In autunno si torni a scuola dunque, si torni nelle aule universitarie. È necessario individuare le soluzioni appropriate che tengano conto delle nuove esigenze e contemplino, nel contempo, il bisogno di formazione in presenza che gli stessi studenti hanno manifestato più volte di volere; in primis i portatori di una qualche disabilità. 

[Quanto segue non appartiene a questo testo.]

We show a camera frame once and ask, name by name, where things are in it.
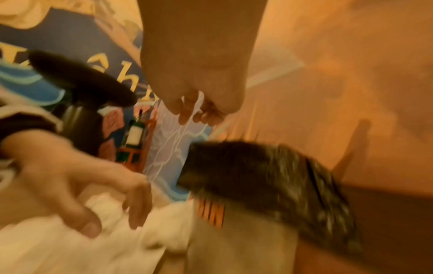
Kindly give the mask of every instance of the white label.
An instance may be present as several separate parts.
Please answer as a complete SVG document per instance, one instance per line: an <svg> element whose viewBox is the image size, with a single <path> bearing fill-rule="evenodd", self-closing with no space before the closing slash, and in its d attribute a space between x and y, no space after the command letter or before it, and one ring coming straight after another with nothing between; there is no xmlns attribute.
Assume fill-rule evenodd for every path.
<svg viewBox="0 0 433 274"><path fill-rule="evenodd" d="M126 139L126 144L130 145L139 145L141 141L141 135L143 134L142 127L133 125L128 134L128 138Z"/></svg>

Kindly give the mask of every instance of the dark sleeve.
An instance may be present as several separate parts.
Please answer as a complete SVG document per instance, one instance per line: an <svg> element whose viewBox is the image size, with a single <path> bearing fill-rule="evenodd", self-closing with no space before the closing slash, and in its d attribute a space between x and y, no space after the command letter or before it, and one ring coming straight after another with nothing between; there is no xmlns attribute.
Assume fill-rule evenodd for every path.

In caso contrario non vincerà il virus ma la “paura” del virus, una psicoendemia ancora più dannosa dell’endemia. Occorre ritornare alla normalità. C’è, nelle persone, una maggiore consapevolezza ed un maggior rispetto delle regole imposte dai sanitari. Ciò che è successo in Italia e nel mondo, nei mesi di marzo ed aprile 2020, ha migliorato le conoscenze su come rispondere alle aggressioni del virus; in Italia poi i recenti provvedimenti del governo hanno consentito il raddoppio di posti letto di terapia intensiva e, un potenziamento, ancora in atto a dire il vero, della medicina territoriale, sia sul versante dei medici di famiglia che dei dipartimenti di prevenzione. Se dovessero ripresentarsi nuovi focolai epidemici ci saranno quindi risposte sanitarie più pronte ed efficienti.
Si può tornare a scuola e nelle università dunque, con una nuova consapevolezza. Ne beneficeranno tutti ma, in particolare, i soggetti più svantaggiati sul piano economico, sociale, psichico, i disabili che, più degli altri soffrono l’isolamento ed il confinamento.